## ACTIVITY:
Scan the records for "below". Show the matching lines.

(Collection entries)
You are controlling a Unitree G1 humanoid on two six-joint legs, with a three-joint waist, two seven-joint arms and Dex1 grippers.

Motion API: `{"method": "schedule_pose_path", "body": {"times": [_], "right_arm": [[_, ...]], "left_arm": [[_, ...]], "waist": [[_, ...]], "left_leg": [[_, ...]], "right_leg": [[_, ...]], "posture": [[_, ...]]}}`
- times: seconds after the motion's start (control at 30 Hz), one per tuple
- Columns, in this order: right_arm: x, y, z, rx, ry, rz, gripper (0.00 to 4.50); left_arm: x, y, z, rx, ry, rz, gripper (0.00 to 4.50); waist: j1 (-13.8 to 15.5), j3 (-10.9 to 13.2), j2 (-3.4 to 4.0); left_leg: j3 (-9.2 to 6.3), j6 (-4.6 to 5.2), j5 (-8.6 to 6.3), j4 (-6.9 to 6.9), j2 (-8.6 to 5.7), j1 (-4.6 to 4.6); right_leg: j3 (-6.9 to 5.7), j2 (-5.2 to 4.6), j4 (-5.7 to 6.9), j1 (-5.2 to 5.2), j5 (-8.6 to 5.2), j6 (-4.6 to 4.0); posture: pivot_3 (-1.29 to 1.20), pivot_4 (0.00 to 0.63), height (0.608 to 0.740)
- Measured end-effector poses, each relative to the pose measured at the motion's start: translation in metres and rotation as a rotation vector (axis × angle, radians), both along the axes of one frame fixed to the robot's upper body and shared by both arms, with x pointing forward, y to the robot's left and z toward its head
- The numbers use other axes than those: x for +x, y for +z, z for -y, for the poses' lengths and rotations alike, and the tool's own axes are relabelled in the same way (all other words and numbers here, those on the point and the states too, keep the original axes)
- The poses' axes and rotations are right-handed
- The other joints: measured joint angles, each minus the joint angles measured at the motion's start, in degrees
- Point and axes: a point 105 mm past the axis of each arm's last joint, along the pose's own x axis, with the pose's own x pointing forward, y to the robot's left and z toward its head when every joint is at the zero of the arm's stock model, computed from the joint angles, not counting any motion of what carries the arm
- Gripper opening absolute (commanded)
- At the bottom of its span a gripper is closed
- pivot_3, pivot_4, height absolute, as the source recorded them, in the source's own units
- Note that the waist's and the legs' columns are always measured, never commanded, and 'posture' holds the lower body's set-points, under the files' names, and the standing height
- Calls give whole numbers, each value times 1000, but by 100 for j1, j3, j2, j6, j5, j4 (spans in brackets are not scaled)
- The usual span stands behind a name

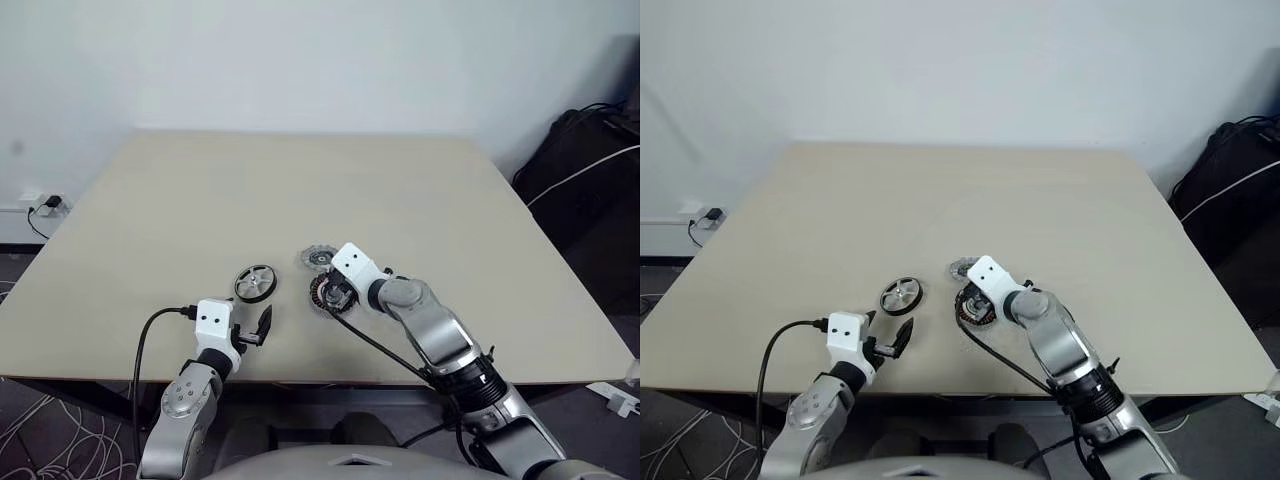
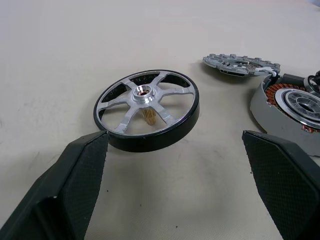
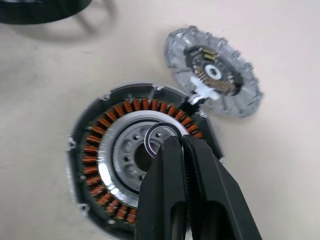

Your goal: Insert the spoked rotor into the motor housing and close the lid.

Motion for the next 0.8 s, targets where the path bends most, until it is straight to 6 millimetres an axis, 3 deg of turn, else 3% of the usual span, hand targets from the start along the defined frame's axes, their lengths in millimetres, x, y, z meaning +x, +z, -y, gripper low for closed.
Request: {"method": "schedule_pose_path", "body": {"times": [0.8], "right_arm": [[-2,-8,6,18,-7,-128,25]], "left_arm": [[-1,0,1,-4,4,-1,4500]], "waist": [[-2,2,3]], "left_leg": [[0,1,0,0,0,-1]], "right_leg": [[0,0,0,1,-2,-3]], "posture": [[0,0,740]]}}
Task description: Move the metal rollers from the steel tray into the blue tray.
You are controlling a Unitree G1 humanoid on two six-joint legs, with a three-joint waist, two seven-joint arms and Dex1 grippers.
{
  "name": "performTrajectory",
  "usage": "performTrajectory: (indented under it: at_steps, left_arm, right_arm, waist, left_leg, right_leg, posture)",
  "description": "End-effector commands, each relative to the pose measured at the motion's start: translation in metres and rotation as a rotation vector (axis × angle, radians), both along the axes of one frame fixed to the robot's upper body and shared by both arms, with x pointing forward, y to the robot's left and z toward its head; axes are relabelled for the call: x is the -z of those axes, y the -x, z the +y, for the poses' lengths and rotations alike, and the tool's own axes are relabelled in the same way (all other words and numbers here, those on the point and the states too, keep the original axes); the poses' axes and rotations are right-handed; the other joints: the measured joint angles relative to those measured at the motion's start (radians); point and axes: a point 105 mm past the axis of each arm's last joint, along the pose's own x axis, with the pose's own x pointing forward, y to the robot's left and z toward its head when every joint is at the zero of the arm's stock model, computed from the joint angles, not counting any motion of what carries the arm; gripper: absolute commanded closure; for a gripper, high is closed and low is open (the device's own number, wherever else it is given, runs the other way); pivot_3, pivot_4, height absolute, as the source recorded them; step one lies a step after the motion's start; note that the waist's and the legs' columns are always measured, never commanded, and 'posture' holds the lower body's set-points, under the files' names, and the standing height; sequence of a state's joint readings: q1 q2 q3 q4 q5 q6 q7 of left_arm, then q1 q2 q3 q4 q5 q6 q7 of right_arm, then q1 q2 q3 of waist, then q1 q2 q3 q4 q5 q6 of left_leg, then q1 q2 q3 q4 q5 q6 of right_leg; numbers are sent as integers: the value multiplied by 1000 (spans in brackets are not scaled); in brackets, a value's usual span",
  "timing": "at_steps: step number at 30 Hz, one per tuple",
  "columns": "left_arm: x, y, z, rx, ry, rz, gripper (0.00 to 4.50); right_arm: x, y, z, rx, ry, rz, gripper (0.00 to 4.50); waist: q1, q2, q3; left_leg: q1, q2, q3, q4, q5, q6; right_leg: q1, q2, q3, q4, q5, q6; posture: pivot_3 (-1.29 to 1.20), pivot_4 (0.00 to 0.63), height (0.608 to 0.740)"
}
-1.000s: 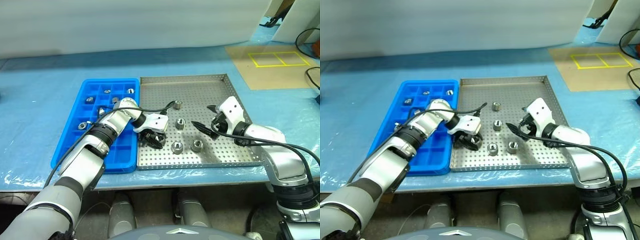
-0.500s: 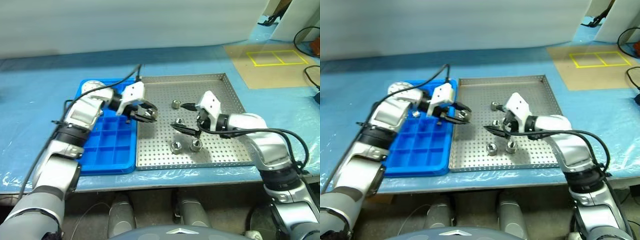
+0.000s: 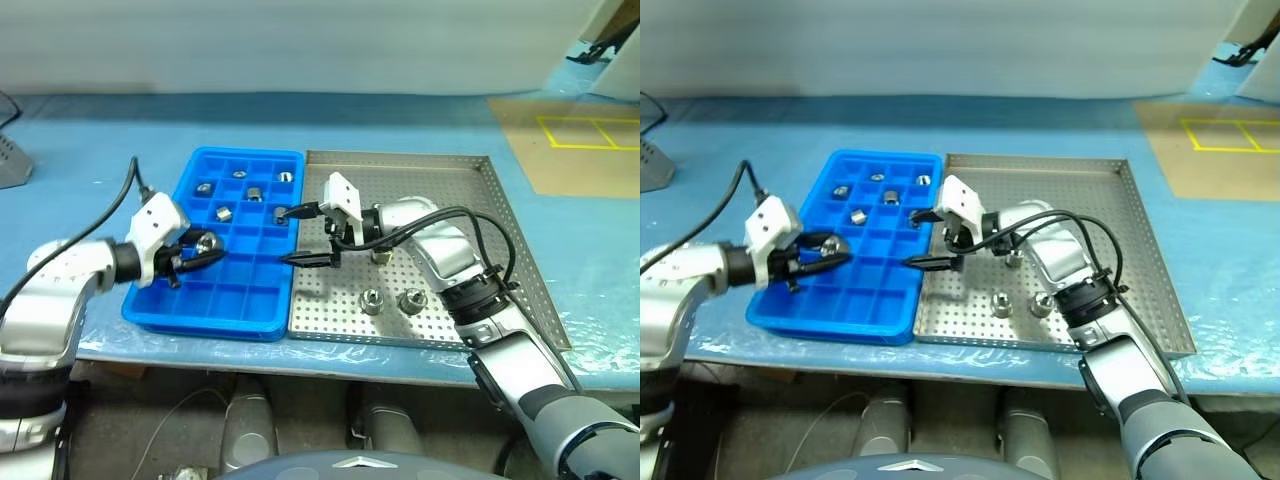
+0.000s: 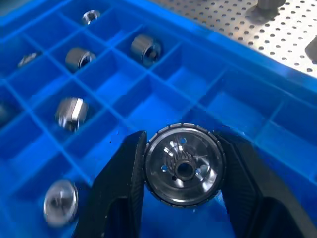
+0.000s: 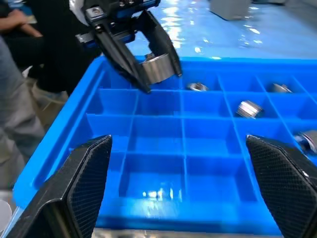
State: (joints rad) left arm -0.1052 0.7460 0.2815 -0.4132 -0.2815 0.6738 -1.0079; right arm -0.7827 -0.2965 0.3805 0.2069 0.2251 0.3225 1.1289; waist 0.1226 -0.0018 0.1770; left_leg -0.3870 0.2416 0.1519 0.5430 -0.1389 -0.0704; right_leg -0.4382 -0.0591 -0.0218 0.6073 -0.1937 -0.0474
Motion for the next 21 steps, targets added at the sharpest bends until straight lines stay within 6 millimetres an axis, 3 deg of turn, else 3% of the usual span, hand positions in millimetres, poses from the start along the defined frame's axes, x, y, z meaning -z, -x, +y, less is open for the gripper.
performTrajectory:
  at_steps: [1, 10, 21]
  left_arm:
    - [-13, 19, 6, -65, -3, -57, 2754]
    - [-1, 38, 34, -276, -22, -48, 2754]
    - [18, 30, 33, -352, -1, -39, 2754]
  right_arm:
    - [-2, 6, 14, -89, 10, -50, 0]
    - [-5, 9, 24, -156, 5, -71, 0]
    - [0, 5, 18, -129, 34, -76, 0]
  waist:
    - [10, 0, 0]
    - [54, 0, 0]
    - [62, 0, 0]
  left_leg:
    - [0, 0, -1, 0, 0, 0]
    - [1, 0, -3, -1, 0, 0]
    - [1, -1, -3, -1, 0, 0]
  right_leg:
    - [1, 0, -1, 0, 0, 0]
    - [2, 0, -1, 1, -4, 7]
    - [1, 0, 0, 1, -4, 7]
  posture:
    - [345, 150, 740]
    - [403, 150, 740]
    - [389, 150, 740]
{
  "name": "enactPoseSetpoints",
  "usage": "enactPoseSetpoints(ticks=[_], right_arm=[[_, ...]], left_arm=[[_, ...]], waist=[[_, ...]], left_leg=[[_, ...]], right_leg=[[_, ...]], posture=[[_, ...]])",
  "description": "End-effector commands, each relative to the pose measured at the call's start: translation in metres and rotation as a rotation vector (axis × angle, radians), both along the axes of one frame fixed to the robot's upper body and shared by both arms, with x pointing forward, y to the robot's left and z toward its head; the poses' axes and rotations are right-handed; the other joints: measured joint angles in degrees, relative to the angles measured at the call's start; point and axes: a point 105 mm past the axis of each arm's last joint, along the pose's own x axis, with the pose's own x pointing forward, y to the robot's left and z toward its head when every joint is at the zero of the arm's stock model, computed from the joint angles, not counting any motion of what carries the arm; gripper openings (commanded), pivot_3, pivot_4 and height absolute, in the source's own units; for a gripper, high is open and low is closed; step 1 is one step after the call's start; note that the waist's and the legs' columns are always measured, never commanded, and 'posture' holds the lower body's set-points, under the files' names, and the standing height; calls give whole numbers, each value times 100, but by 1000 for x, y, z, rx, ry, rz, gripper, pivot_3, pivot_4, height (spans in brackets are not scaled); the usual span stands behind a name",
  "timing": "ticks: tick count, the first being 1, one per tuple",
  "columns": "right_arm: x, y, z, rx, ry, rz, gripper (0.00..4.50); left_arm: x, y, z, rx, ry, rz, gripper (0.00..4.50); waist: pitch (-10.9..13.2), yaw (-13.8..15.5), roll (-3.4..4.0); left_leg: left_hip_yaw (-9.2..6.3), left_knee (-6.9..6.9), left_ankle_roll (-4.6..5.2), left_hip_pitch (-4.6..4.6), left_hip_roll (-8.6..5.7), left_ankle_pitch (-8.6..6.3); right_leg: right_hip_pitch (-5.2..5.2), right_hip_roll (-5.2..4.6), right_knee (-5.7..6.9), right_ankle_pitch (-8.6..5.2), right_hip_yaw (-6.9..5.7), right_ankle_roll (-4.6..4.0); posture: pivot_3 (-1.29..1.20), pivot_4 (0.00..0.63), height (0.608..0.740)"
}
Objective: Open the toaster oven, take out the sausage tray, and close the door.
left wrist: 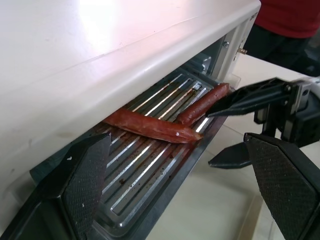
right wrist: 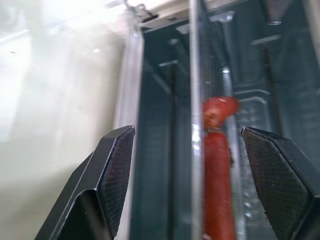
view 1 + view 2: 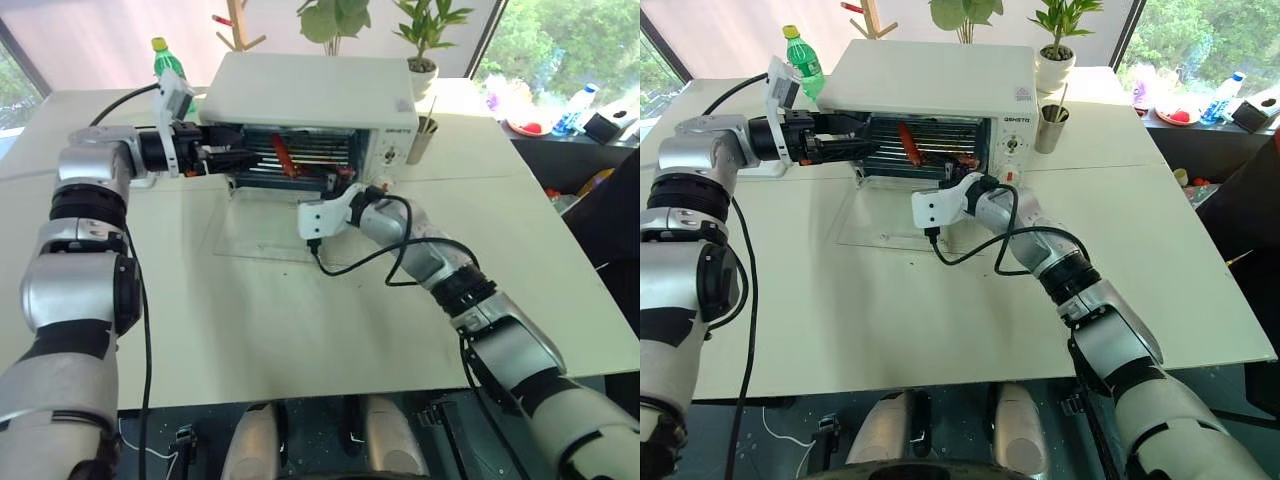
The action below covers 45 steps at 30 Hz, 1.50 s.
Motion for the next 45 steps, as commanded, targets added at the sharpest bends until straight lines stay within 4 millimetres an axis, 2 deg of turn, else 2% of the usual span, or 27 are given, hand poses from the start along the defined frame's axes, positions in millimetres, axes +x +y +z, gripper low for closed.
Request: enactPoseSetpoints(ticks=[1, 8, 15, 18, 23, 34, 45], right_arm=[[3, 9, 17, 8, -64, 25, 3488], [16, 8, 13, 7, -43, -6, 3488], [36, 5, 27, 13, -62, -63, 3488], [36, 7, 28, 16, -64, -54, 2644], [35, 8, 24, 13, -63, -46, 27], [29, 4, 19, 11, -76, -34, 27], [-11, -4, 21, 46, -95, 10, 27]], left_arm=[[-1, 3, 20, -4, -69, 3, 4500], [-2, 4, 22, -4, -75, 5, 4500], [-2, 4, 22, -5, -75, 4, 4500], [-2, 3, 22, -7, -76, 4, 4500], [-2, 3, 22, -7, -76, 3, 4500], [0, 0, 22, -8, -74, 4, 4500], [3, -4, 20, -3, -69, 7, 4500]], waist=[[0, -1, 0], [0, -11, 0], [1, -23, 1], [0, -17, 1], [0, -21, 1], [1, -11, 2], [1, 90, 1]], left_leg=[[0, 0, 0, 0, 0, 0], [0, -1, 0, 0, 0, 0], [0, 0, -4, 1, 0, 2], [0, 0, -4, 1, 1, 2], [2, -1, -5, 1, 0, 3], [2, -1, -5, 1, 0, 3], [1, -1, -3, -3, -2, 2]], right_leg=[[0, 0, 0, 0, 0, 0], [0, 0, 1, 0, 0, 0], [-1, 0, 5, 0, 0, -1], [-1, 0, 5, 0, 0, -1], [-1, -1, 5, 0, 2, -1], [-2, 0, 5, 0, 2, -1], [-1, -2, -1, 0, 1, 0]], posture=[[0, 150, 717], [0, 150, 717], [0, 150, 717], [0, 150, 717], [0, 150, 717], [0, 150, 717], [0, 150, 717]])
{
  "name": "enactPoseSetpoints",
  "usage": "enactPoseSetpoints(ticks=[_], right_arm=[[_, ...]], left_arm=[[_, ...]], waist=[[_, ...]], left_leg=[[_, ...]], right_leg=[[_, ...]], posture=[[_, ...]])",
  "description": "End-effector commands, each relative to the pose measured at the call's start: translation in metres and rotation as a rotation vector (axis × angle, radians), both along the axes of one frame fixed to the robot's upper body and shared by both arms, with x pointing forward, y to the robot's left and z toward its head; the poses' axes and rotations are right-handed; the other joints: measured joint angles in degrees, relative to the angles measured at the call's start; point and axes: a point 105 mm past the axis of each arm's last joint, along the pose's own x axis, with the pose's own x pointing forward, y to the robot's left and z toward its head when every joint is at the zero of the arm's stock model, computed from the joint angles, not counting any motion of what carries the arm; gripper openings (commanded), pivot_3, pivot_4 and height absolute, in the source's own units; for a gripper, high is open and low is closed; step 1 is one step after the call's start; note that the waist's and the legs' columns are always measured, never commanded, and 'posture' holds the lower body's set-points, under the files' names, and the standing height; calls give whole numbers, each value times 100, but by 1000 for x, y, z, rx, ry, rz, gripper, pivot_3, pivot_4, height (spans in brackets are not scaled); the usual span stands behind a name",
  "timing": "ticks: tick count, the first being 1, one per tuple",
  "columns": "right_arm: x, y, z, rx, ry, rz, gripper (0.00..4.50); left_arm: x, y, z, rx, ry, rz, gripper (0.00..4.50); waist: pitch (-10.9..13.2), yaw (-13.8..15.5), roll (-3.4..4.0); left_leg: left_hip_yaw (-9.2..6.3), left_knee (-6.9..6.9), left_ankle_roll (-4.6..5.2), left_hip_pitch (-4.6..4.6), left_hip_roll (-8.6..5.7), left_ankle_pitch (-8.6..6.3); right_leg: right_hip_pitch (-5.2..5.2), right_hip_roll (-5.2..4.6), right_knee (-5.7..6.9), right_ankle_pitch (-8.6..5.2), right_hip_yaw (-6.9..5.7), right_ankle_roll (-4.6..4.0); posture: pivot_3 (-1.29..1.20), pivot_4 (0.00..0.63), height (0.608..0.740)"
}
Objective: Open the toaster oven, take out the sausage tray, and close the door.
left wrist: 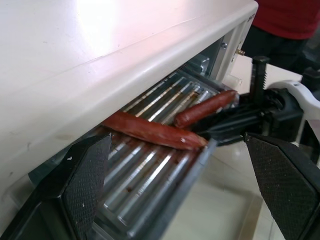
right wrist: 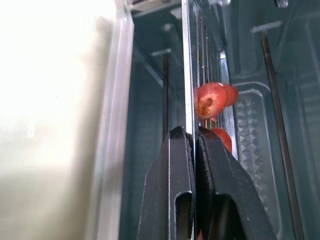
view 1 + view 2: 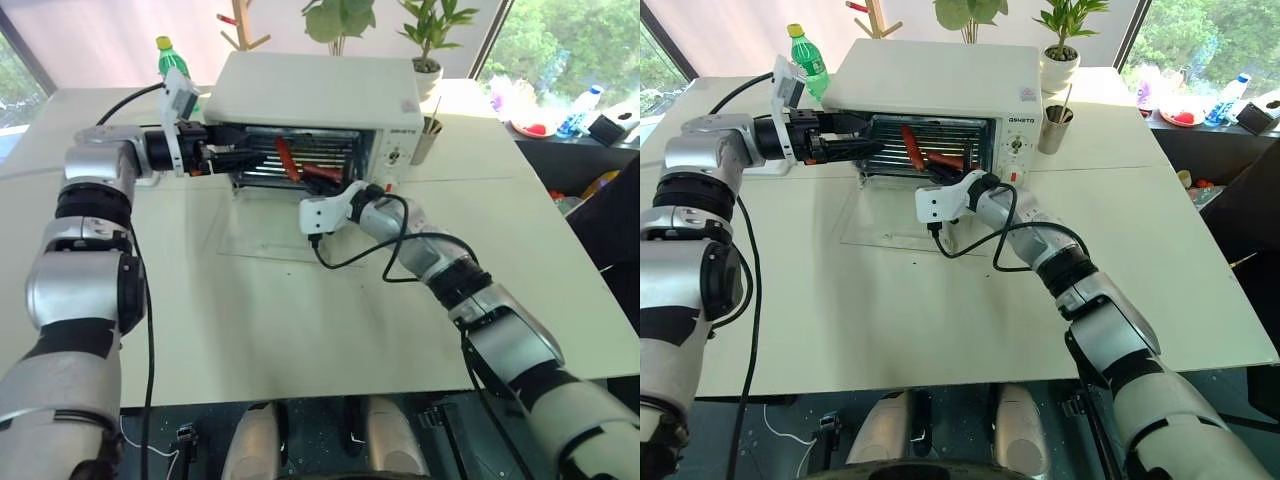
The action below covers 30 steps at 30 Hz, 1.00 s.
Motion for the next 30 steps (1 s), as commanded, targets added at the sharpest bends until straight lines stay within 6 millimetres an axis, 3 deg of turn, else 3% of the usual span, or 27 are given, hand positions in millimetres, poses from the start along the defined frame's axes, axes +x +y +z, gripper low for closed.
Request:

## ANSWER TO THIS EXERCISE:
The action below covers 45 steps at 30 Hz, 1.50 s.
The action below covers 30 steps at 30 Hz, 1.00 s.

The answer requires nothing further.